Join types: inner, left, right, full, cross.

Hash joins spill to R2 when memory budget is exceeded (Grace hash partitioning).

Window functions

df.window({
  fn: "row_number",
  partitionBy: ["region"],
  orderBy: [{ column: "amount", direction: "desc" }],
  alias: "rank",
})

Supported: row_number, rank, dense_rank, lag, lead, rolling sum/avg/min/max/count with frame specification.

Computed columns

df.computed("total", (row) => (row.price as number) * (row.qty as number))

Set operations

df1.union(df2)           // UNION (deduplicates)
df1.union(df2, true)     // UNION ALL (keeps duplicates)
df1.intersect(df2)
df1.except(df2)

Distinct

df.distinct("region", "category")

Terminal methods

These execute the query and return results:

Method	Returns	Description
`collect()`	`QueryResult`	Execute and return all matching rows
`exec()`	`QueryResult`	Alias for `collect()`
`first()`	`Row \| null`	Return first matching row
`count()`	`number`	Count matching rows
`exists()`	`boolean`	Check if any rows match
`explain()`	`ExplainResult`	Show execution plan without running
`describe()`	Table schema	Column names, types, row counts
`head(n)`	`Row[]`	First N rows (shorthand for limit + collect)
`shape()`	`{ rows, columns }`	Row and column count
`dtypes()`	`Record<string, string>`	Column name → type map
`sample(n)`	`Row[]`	Random sample of N rows
`valueCounts(col)`	`{ value, count }[]`	Frequency counts sorted desc
`toJSON(opts?)`	`string`	Export as JSON string
`toCSV(opts?)`	`string`	Export as CSV string
`show(n?)`	`void`	Print first N rows to console
`append(rows, opts?)`	`AppendResult`	Write rows (CAS-coordinated)
`dropTable()`	`DropResult`	Delete table and all fragments

Data exploration

Familiar methods for interactive data work:

// Shape and schema
const { rows, columns } = await df.shape()     // { rows: 50000, columns: 8 }
const types = await df.dtypes()                  // { id: "int64", name: "utf8", ... }

// Preview
await df.show(10)                                // console.table() first 10 rows
const sample = await df.sample(5)                // random 5 rows

// Frequency analysis
const counts = await df.valueCounts("region")    // [{ value: "us", count: 12000 }, ...]

// Clean and transform
df.fillNull("score", 0)                          // replace nulls
df.cast("amount", "number")                      // type conversion

// Export
const json = await df.toJSON({ pretty: true })
const csv = await df.toCSV({ delimiter: "\t" })

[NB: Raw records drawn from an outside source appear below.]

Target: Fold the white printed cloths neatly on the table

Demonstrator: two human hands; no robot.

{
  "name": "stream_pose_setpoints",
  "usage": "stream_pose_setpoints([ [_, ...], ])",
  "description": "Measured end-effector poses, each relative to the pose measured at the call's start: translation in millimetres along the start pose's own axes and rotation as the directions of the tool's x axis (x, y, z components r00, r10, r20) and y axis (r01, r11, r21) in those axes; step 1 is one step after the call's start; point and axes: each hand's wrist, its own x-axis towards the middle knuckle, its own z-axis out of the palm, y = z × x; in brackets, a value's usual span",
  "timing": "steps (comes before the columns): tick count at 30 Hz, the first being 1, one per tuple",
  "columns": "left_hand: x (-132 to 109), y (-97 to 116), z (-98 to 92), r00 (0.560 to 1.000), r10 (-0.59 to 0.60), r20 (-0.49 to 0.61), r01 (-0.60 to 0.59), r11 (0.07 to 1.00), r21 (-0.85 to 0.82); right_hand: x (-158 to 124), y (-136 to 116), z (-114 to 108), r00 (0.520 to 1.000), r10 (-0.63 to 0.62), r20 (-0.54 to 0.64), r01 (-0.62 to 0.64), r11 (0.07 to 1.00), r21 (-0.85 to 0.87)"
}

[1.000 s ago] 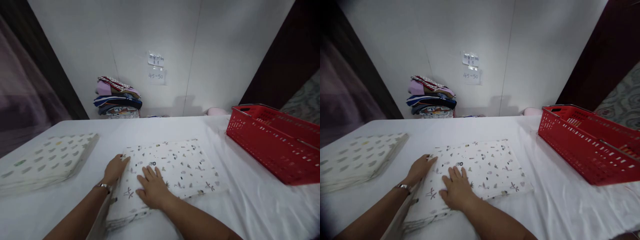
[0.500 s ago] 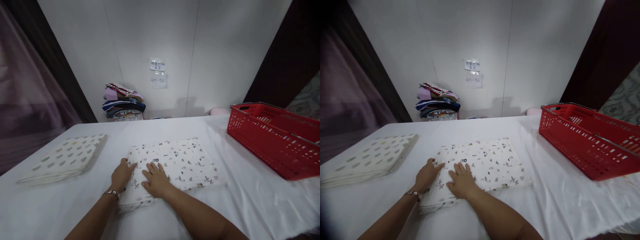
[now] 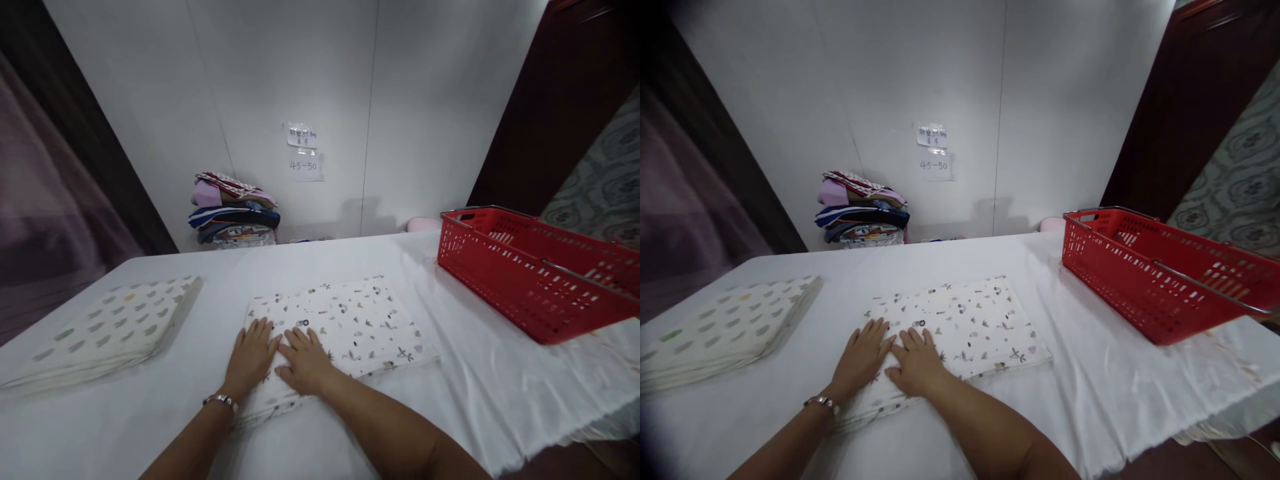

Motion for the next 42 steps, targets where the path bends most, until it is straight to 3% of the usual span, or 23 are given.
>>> stream_pose_setpoints([
  [4, -0.6, 1.2, -1.1, 1.0, 0.003, -0.002, -0.003, 1.0, 0.031, 4.4, -0.3, -7.7, 0.996, 0.015, 0.093, -0.02, 0.999, 0.051],
  [6, -1.0, 2.3, -1.1, 1.0, 0.008, -0.012, -0.008, 1.0, 0.029, 6.9, 5.9, -22.8, 0.986, 0.016, 0.169, -0.032, 0.995, 0.095],
  [8, -1.4, 3.6, -0.7, 1.0, 0.011, -0.024, -0.01, 1.0, 0.019, 8.7, 22.4, -44.4, 0.984, 0.062, 0.169, -0.08, 0.992, 0.1],
  [11, -1.3, 5.4, -0.6, 0.999, 0.014, -0.039, -0.013, 1.0, 0.013, 8.6, 70.9, -78.7, 0.975, 0.222, 0.018, -0.221, 0.975, -0.007],
  [15, -1.1, 5.4, -0.4, 0.998, 0.024, -0.049, -0.022, 0.999, 0.042, -1.6, 158.8, -103.0, 0.872, 0.46, -0.168, -0.487, 0.846, -0.215],
  [18, -1.4, 3.5, 1.7, 0.998, 0.038, -0.057, -0.035, 0.998, 0.056, -14.5, 210.9, -100.6, 0.789, 0.598, -0.139, -0.613, 0.754, -0.235],
  [21, -1.8, 1.9, 4.1, 0.996, 0.046, -0.075, -0.042, 0.998, 0.053, -22.7, 236.8, -92.6, 0.758, 0.642, -0.116, -0.65, 0.728, -0.22],
  [26, -2.4, 2.3, 6.5, 0.992, 0.043, -0.115, -0.039, 0.998, 0.043, -13.3, 231.9, -84.9, 0.772, 0.615, -0.162, -0.632, 0.715, -0.299],
  [29, -2.5, 2.8, 7.6, 0.991, 0.044, -0.127, -0.039, 0.998, 0.046, 6.7, 208.5, -77.4, 0.869, 0.453, -0.2, -0.495, 0.792, -0.357],
  [31, -2.5, 2.7, 8.1, 0.991, 0.048, -0.121, -0.041, 0.997, 0.06, 22.7, 192.1, -70.8, 0.932, 0.333, -0.146, -0.363, 0.863, -0.352],
  [33, -2.4, 2.6, 8.2, 0.993, 0.047, -0.106, -0.04, 0.997, 0.071, 36.8, 181.6, -64.9, 0.96, 0.273, -0.058, -0.277, 0.908, -0.314],
  [37, -2.7, 2.8, 7.7, 0.995, 0.032, -0.09, -0.025, 0.997, 0.076, 49.7, 182.9, -60.2, 0.956, 0.29, 0.046, -0.269, 0.928, -0.258],
  [42, -3.9, 4.2, 6.7, 0.994, 0.034, -0.099, -0.026, 0.996, 0.08, 56.5, 176.9, -62.8, 0.938, 0.342, 0.063, -0.316, 0.913, -0.257],
])
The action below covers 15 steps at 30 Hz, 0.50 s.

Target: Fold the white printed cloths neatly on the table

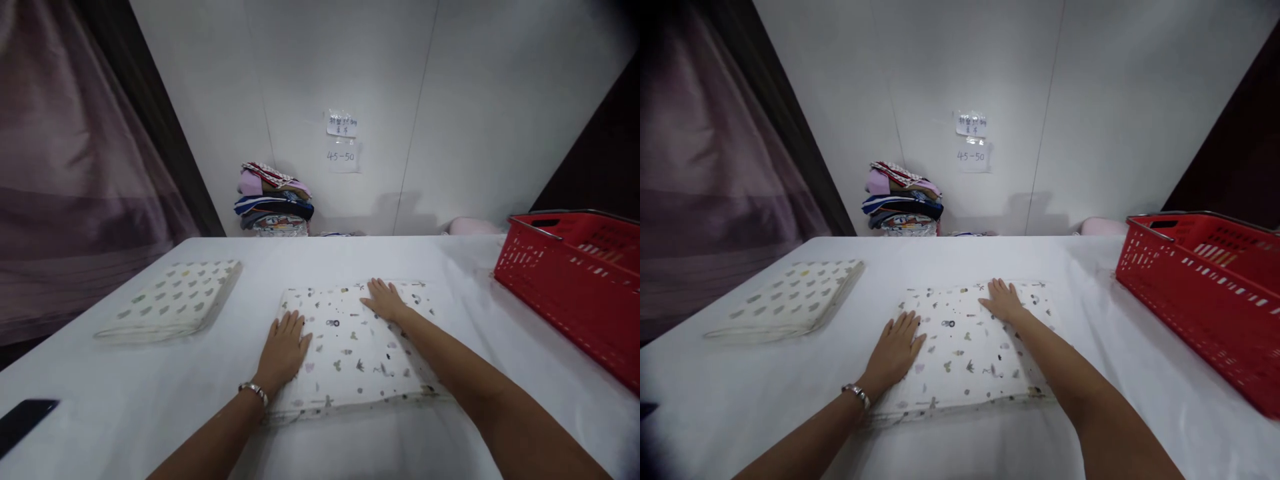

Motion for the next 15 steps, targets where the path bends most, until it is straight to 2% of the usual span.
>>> stream_pose_setpoints([
  [3, -0.4, 1.1, -1.2, 1.0, 0.0, 0.0, 0.0, 1.0, 0.008, 4.0, -25.2, 0.3, 0.996, -0.061, -0.058, 0.061, 0.998, 0.005],
  [7, -1.4, 2.4, -2.5, 1.0, -0.002, -0.019, 0.002, 1.0, 0.002, 12.0, -51.4, 12.3, 0.981, -0.192, -0.016, 0.192, 0.981, 0.032],
  [12, -2.3, 4.2, -3.8, 0.999, -0.008, -0.04, 0.008, 1.0, -0.008, 15.7, -53.7, 15.0, 0.984, -0.177, 0.013, 0.176, 0.984, 0.038],
  [15, -1.9, 5.1, -4.4, 1.0, -0.014, -0.025, 0.014, 1.0, -0.006, 14.8, -69.5, 6.2, 0.989, -0.147, 0.016, 0.147, 0.988, 0.042],
])
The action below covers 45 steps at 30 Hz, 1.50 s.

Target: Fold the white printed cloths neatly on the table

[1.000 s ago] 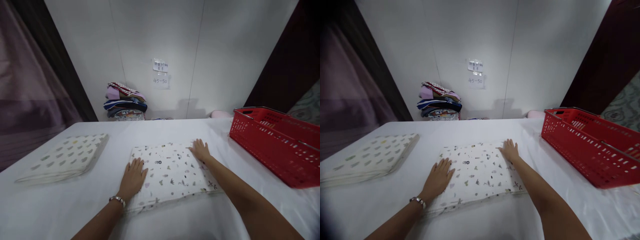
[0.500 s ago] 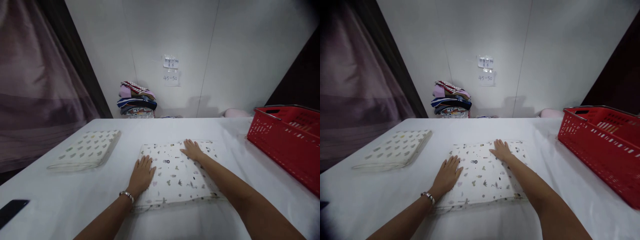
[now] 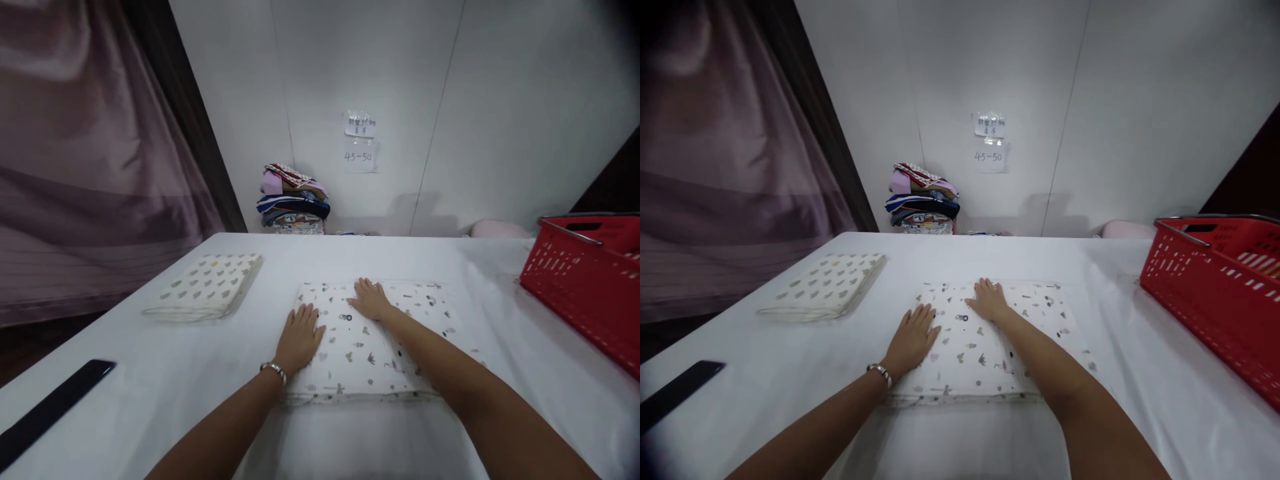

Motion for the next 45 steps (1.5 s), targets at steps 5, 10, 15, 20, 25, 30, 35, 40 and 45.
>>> stream_pose_setpoints([
  [5, 0.2, 0.4, 0.4, 1.0, -0.014, 0.015, 0.014, 1.0, 0.008, 9.1, -48.9, 5.3, 0.989, -0.142, -0.049, 0.142, 0.99, -0.007],
  [10, -0.4, 0.7, -1.0, 1.0, -0.017, 0.018, 0.017, 1.0, -0.013, 13.2, -63.4, 16.1, 0.986, -0.166, -0.017, 0.166, 0.986, 0.007],
  [15, -0.4, 0.8, -2.9, 1.0, -0.015, -0.002, 0.014, 0.999, -0.048, -16.6, -53.2, 14.9, 0.987, -0.161, -0.013, 0.161, 0.984, 0.074],
  [20, 0.6, -0.4, -0.6, 1.0, -0.005, -0.019, 0.004, 0.999, -0.05, -81.0, -9.5, 15.8, 0.998, -0.065, 0.012, 0.064, 0.997, 0.048],
  [25, 2.5, -1.1, 0.3, 1.0, -0.001, 0.002, 0.001, 0.998, -0.057, -158.8, 55.6, 12.0, 0.968, 0.246, -0.048, -0.247, 0.969, -0.015],
  [30, 2.4, -0.7, -1.8, 1.0, -0.004, 0.011, 0.004, 0.998, -0.065, -221.6, 98.4, 11.0, 0.872, 0.472, -0.126, -0.465, 0.881, 0.082],
  [35, 3.0, -1.1, -2.6, 1.0, -0.003, 0.01, 0.004, 0.996, -0.089, -252.9, 116.4, 1.7, 0.756, 0.633, -0.168, -0.568, 0.762, 0.313],
  [40, 4.0, -1.2, -4.9, 0.999, -0.014, 0.048, 0.019, 0.994, -0.111, -258.5, 116.2, -9.9, 0.665, 0.733, -0.144, -0.644, 0.66, 0.386],
  [45, 3.3, -2.3, -5.2, 1.0, -0.009, 0.023, 0.012, 0.994, -0.112, -247.8, 109.7, -18.1, 0.596, 0.803, -0.021, -0.72, 0.545, 0.429],
])
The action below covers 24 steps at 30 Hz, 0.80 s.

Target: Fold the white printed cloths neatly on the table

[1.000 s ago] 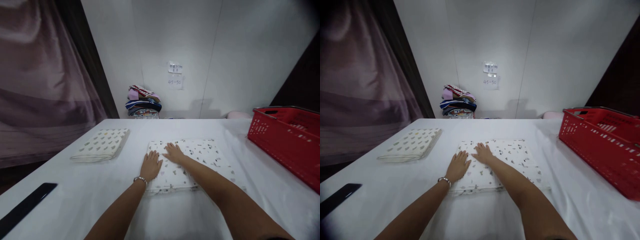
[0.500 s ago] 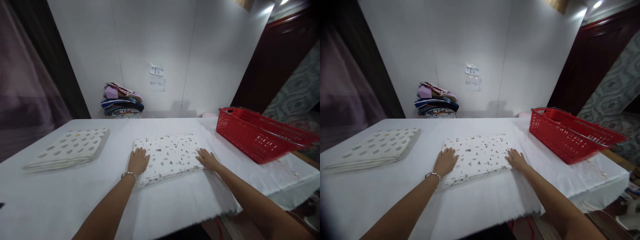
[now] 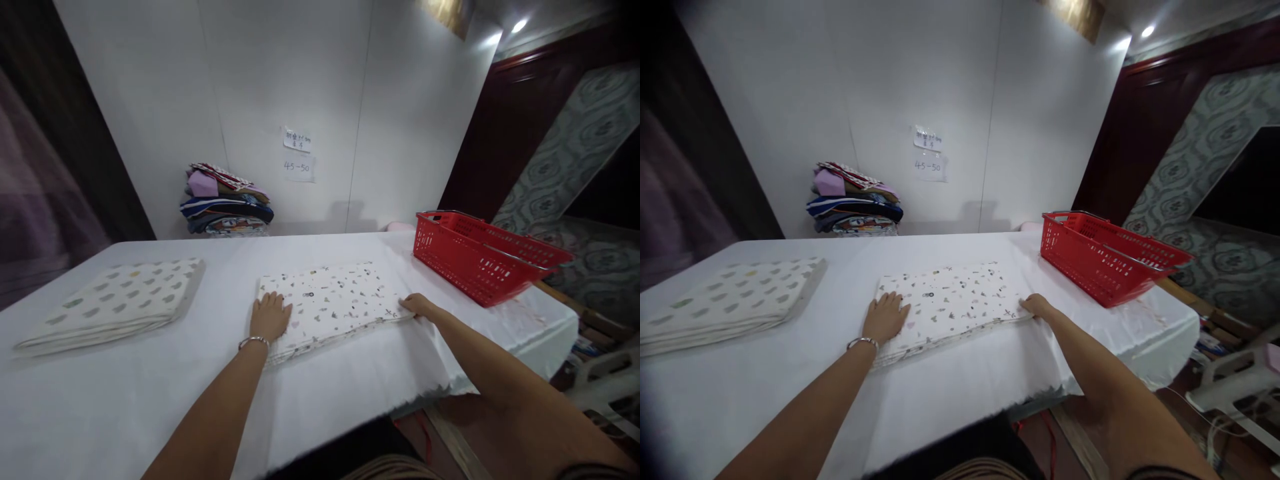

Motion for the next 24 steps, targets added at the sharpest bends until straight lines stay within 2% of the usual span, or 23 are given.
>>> stream_pose_setpoints([
  [7, -0.8, -1.2, 3.3, 0.999, -0.009, -0.032, 0.007, 0.998, -0.057, 3.7, -12.3, -0.9, 0.991, 0.131, 0.027, -0.132, 0.991, 0.022],
  [16, -1.5, -0.9, 1.7, 1.0, 0.0, -0.021, -0.001, 0.998, -0.057, 7.0, -6.9, 10.5, 0.988, 0.116, -0.1, -0.118, 0.993, -0.012],
  [20, -0.9, -0.8, 0.5, 1.0, 0.007, -0.021, -0.009, 0.998, -0.062, 6.9, -3.4, 12.1, 0.987, 0.137, -0.086, -0.137, 0.991, 0.006],
  [24, -1.6, -2.7, -2.3, 1.0, 0.002, -0.014, -0.003, 0.992, -0.123, -0.7, -0.6, 10.0, 0.992, 0.097, -0.079, -0.095, 0.995, 0.031],
])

These are all sugar over existing methods — shape() calls explain(), valueCounts() uses groupBy().aggregate(), fillNull() and cast() use computed().

Progress tracking

For long-running queries, track progress with a callback:

const result = await df.collect({
  onProgress: (info) => {
    console.log(`${info.rowsCollected} rows, ${info.bytesRead} bytes`)
  },
})

Write operations

// Append rows
await qm.table("events").append([
  { id: 1, type: "click", created_at: "2026-03-06" },
])

// Append to specific R2 path with metadata
await qm.table("enriched").append(rows, {
  path: "pipelines/job-abc/enriched.lance/",
  metadata: { pipelineId: "job-abc", sourceTables: "orders,users", ttl: "7d" },
})

// Drop table — deletes all fragments from R2
await qm.table("enriched").dropTable()

See Write Path for details on CAS coordination, read-after-write consistency, and catalog integration.

Vector search

const similar = await qm
  .table("images")
  .vector("embedding", queryVec, 10)
  .exec()

IVF-PQ accelerated when index is present, falls back to flat SIMD search.